Se da un punto di vista editoriale si senta la mancanza di immagini e disegni, che il lettore può tranquillamente recuperare da quella nuova biblioteca di Alessandria che è diventata Internet, si potrebbe trovare difficoltà per lo stile di scrittura, con molta punteggiatura e periodi molto lunghi. Difetti minimi, ma qualcuno occorre pur trovarlo.

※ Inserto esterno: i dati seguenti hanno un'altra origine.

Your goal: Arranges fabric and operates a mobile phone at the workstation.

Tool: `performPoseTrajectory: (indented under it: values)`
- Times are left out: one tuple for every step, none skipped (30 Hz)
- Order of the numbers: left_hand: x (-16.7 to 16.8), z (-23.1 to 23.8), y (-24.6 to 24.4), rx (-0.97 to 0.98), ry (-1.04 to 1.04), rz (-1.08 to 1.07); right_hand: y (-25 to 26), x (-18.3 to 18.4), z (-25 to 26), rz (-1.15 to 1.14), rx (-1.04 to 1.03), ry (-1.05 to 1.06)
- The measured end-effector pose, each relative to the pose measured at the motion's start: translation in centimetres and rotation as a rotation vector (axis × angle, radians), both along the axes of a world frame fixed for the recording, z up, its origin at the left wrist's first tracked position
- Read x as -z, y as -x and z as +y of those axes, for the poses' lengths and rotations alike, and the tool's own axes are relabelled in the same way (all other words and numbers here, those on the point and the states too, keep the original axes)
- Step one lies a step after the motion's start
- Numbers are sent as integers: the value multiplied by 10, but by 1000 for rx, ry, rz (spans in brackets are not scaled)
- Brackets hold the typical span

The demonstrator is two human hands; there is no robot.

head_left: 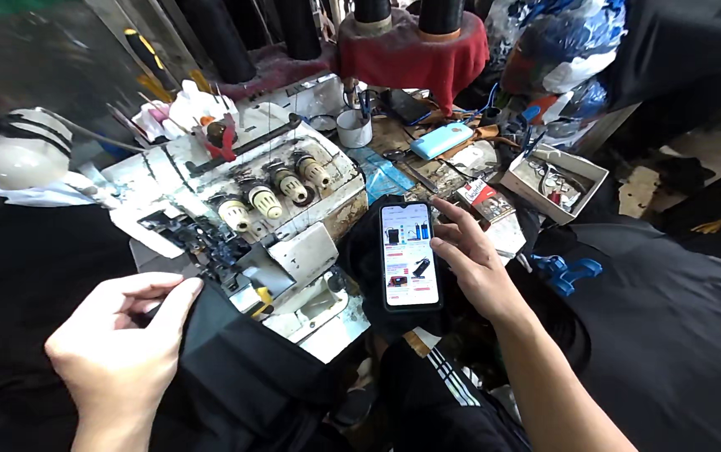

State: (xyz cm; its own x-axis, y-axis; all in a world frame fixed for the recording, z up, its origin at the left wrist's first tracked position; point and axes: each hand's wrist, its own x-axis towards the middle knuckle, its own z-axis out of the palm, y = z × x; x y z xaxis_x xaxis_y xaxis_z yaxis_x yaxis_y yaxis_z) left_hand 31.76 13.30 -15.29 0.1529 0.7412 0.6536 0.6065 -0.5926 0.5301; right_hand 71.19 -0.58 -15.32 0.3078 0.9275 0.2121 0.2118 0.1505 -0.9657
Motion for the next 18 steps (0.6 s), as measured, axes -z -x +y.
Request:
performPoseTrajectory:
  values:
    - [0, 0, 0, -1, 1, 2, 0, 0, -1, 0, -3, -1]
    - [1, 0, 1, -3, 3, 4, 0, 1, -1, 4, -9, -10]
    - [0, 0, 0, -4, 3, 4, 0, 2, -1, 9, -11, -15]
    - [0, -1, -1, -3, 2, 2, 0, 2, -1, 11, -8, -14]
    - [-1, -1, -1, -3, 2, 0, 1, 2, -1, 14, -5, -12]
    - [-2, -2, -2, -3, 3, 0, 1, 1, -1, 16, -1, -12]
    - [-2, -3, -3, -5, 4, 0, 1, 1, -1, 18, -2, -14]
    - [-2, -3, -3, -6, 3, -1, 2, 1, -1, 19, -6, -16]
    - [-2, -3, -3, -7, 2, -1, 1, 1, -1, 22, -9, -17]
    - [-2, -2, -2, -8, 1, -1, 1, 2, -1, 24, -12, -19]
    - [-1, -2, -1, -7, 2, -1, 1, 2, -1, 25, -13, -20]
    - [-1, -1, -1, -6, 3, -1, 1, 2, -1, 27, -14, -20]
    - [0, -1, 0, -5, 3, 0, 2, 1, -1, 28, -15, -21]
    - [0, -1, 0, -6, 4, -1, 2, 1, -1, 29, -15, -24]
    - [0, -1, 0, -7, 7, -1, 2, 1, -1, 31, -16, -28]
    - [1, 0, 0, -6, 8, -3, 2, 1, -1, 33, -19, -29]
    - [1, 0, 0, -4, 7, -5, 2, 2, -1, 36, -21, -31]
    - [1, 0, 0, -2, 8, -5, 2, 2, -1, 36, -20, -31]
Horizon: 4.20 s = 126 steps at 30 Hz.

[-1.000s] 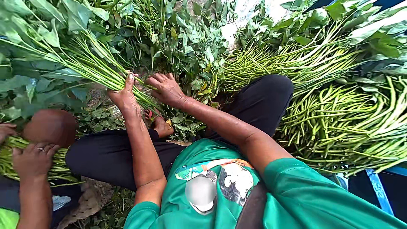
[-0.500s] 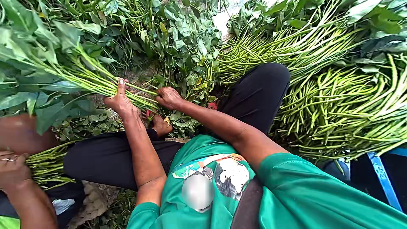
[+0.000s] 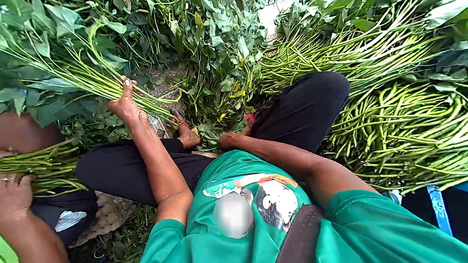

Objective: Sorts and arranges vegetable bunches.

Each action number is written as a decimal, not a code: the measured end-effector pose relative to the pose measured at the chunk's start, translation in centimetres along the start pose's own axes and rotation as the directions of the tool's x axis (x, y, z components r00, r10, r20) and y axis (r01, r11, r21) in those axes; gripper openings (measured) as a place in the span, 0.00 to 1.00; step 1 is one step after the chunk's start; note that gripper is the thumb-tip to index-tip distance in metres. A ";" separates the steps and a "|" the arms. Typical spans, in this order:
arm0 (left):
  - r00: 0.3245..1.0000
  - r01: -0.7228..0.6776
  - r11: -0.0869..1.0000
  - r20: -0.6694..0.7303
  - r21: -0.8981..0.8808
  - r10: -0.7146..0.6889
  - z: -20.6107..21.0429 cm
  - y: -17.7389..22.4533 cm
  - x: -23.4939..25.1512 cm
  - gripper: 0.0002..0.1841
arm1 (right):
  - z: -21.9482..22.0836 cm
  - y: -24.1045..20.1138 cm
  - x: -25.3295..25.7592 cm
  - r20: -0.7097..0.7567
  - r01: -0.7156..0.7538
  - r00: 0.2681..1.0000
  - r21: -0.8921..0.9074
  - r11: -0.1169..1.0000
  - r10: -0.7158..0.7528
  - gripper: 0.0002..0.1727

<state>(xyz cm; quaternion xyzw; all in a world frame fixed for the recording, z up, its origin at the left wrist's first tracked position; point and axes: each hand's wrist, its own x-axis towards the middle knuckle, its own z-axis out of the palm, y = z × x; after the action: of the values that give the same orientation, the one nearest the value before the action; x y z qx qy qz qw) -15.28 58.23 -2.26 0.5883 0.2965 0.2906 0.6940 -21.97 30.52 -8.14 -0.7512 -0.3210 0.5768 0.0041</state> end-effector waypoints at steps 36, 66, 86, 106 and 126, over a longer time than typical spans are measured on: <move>0.730 0.531 0.795 0.318 0.294 -0.605 4.1 -4.5 -4.1 0.06 | -6.9 -1.4 3.0 -0.905 0.760 0.371 0.424 0.493 0.207 0.11; 0.983 0.183 0.982 0.020 0.053 -0.184 -1.1 -2.0 0.4 0.11 | -3.9 4.9 5.4 -0.500 0.175 0.866 0.369 0.913 0.036 0.16; 0.771 0.538 0.795 0.216 0.282 -0.599 4.2 -6.5 -2.9 0.06 | -8.1 3.5 6.7 -0.641 0.324 0.743 0.598 0.733 0.194 0.20; 0.632 0.429 0.607 0.257 0.669 -0.731 4.7 -7.8 -5.9 0.18 | -7.2 1.6 6.5 -0.326 0.333 0.933 0.942 -0.026 0.155 0.33; 0.748 0.357 0.726 0.286 0.588 -0.600 3.7 -7.4 -3.9 0.12 | -6.6 3.0 1.8 -0.487 0.254 0.873 0.505 0.825 0.029 0.23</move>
<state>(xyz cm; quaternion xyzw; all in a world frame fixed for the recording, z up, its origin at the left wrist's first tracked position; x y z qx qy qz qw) -14.64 51.88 -8.79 0.6969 0.3345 -0.1384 0.6191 -14.59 31.47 -8.65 -0.8138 -0.1742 0.4418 0.3351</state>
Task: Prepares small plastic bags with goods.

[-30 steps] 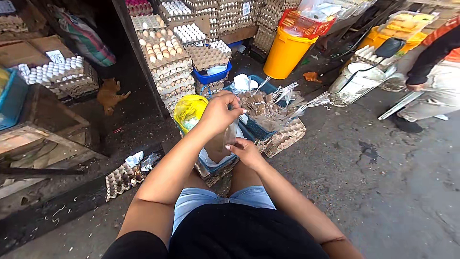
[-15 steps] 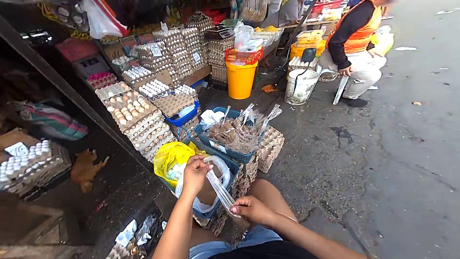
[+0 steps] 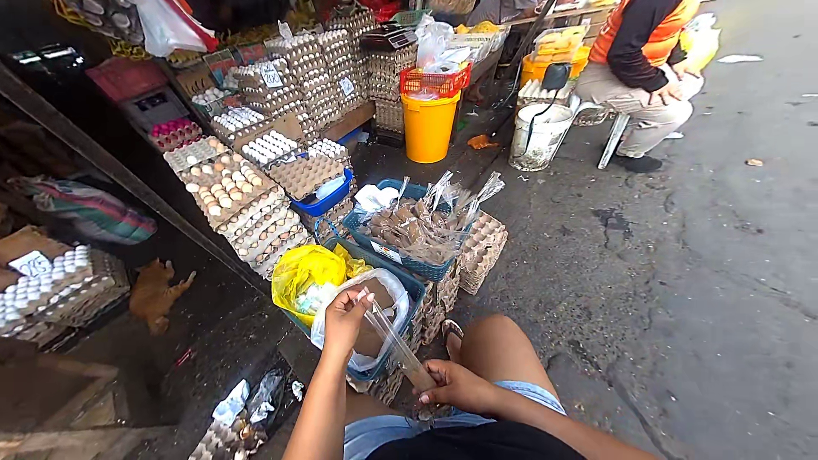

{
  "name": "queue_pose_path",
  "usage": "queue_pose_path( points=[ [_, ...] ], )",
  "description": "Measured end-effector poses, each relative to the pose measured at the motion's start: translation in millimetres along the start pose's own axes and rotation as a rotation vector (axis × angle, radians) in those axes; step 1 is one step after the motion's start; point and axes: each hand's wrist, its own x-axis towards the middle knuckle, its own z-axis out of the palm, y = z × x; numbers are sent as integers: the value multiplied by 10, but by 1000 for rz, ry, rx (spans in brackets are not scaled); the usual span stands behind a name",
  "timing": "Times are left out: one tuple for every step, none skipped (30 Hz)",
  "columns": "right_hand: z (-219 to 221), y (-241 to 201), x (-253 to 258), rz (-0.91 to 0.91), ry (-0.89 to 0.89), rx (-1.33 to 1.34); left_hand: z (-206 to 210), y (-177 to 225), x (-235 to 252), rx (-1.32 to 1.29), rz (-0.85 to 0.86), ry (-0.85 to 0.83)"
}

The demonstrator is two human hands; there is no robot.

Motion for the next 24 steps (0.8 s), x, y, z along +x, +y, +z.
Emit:
queue_pose_path(
  points=[
    [-18, 9, 3, -3, 14, 0, 44, 29, -35, -45, -67, -35],
    [-33, 22, 10, -5, 23, -5, 85, 49, -78, -79, -134, -80],
    [-48, 30, 21, -6, 29, -15, 129, 61, -123, -95, -188, -112],
    [-59, 33, 35, -7, 32, -26, 164, 58, -163, -85, -213, -127],
    [-66, 37, 49, -11, 33, -35, 185, 41, -197, -55, -210, -130],
    [-69, 53, 66, -24, 32, -36, 190, 16, -223, -20, -190, -132],
    [-64, 62, 77, -42, 27, -27, 182, -9, -245, 17, -160, -142],
    [-55, 65, 80, -67, 20, -15, 168, -18, -266, 46, -130, -161],
    [-41, 71, 82, -97, 26, 1, 152, -18, -287, 62, -102, -182],
    [-25, 81, 86, -128, 43, 13, 133, -16, -307, 73, -77, -202],
    [-15, 89, 95, -157, 62, 13, 115, -14, -323, 79, -56, -221],
    [-14, 95, 108, -183, 71, 5, 100, -19, -332, 78, -36, -231],
    [-18, 97, 124, -206, 77, -9, 87, -25, -337, 74, -19, -236],
    [-26, 101, 142, -223, 74, -26, 80, -31, -337, 69, -6, -232],
    [-33, 106, 158, -233, 68, -43, 76, -35, -336, 68, -1, -221],
    [-36, 110, 168, -235, 63, -59, 75, -42, -333, 65, -2, -207],
    [-33, 109, 172, -236, 57, -70, 74, -46, -332, 65, -5, -189],
    [-30, 112, 176, -234, 51, -74, 73, -49, -333, 68, -7, -170],
    [-28, 116, 181, -234, 45, -78, 67, -54, -331, 76, -6, -150],
    [-23, 118, 184, -233, 45, -83, 56, -62, -325, 86, 1, -129],
    [-23, 117, 189, -227, 46, -88, 40, -73, -316, 94, 15, -111],
    [-23, 115, 193, -221, 57, -93, 22, -86, -302, 98, 31, -96],
    [-22, 99, 188, -215, 63, -94, 7, -99, -289, 101, 44, -81],
    [-23, 91, 184, -213, 69, -98, -1, -108, -281, 103, 49, -74]
  ],
)
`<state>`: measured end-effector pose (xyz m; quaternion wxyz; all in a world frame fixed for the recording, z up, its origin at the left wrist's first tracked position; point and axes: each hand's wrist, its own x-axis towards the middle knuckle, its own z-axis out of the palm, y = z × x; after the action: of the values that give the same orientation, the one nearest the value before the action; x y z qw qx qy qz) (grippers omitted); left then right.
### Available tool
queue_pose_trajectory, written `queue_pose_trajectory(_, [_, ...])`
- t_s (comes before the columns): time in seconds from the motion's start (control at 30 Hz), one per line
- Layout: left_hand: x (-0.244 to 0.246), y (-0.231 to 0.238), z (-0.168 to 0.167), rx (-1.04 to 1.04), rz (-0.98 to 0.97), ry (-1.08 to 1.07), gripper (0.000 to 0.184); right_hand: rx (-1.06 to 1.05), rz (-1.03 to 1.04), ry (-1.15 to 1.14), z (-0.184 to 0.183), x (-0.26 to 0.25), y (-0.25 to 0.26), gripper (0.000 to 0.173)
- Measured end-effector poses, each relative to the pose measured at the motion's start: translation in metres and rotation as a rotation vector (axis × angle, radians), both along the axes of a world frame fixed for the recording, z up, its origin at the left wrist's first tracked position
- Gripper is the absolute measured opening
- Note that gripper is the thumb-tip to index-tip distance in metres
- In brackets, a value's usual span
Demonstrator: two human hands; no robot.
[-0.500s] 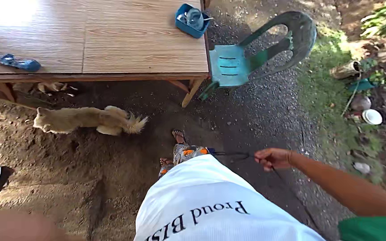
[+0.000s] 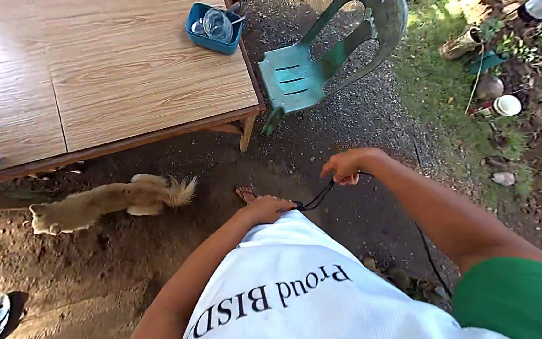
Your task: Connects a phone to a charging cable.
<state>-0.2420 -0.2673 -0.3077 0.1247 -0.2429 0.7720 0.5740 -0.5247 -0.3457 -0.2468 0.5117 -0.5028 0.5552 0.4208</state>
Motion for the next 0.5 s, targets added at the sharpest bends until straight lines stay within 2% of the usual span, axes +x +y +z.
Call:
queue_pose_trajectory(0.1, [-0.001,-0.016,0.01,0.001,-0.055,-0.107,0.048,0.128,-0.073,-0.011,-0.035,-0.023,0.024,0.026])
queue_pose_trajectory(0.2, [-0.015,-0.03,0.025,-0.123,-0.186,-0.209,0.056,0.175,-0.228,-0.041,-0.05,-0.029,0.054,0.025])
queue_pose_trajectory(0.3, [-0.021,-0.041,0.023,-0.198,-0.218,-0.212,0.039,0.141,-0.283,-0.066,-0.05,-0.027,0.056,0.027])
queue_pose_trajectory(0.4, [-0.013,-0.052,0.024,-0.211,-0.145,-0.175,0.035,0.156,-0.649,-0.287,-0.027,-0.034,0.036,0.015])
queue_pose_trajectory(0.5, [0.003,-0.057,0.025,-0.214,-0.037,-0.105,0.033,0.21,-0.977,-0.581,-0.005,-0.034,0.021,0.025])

Nell’Italia che confonde scienza e opinioni, faticose ricerche e pozioni miracolose, la sfida di Saltini è quella di porre dei punti fermi nella cultura e nei dibattiti. Spesso essi sono confusi con delle rigidità di pensiero, che collettivamente rifiutiamo perché non più abituati a fermare la discussione davanti alle evidenze. Una discussione figlia di un marketing ormai amorale e un’educazione scolastica svogliata, con un dibattito perenne che sfianca e usa qualsiasi arma dialettica (e speriamo solo quella) per averla vinta.
L’opera è un punto di arrivo per l’autore, ma una ripartenza per noi agronomi e cultori della disciplina. Quello che si penserà in futuro, con problemi e mezzi tecnici futuri, non prescinderà dalle parole contenute e dalle persone descritte e raccontate. Se le radici sono salde, i nuovi rami possono crescere ancora, grazie a consapevolezze globali e rinnovate.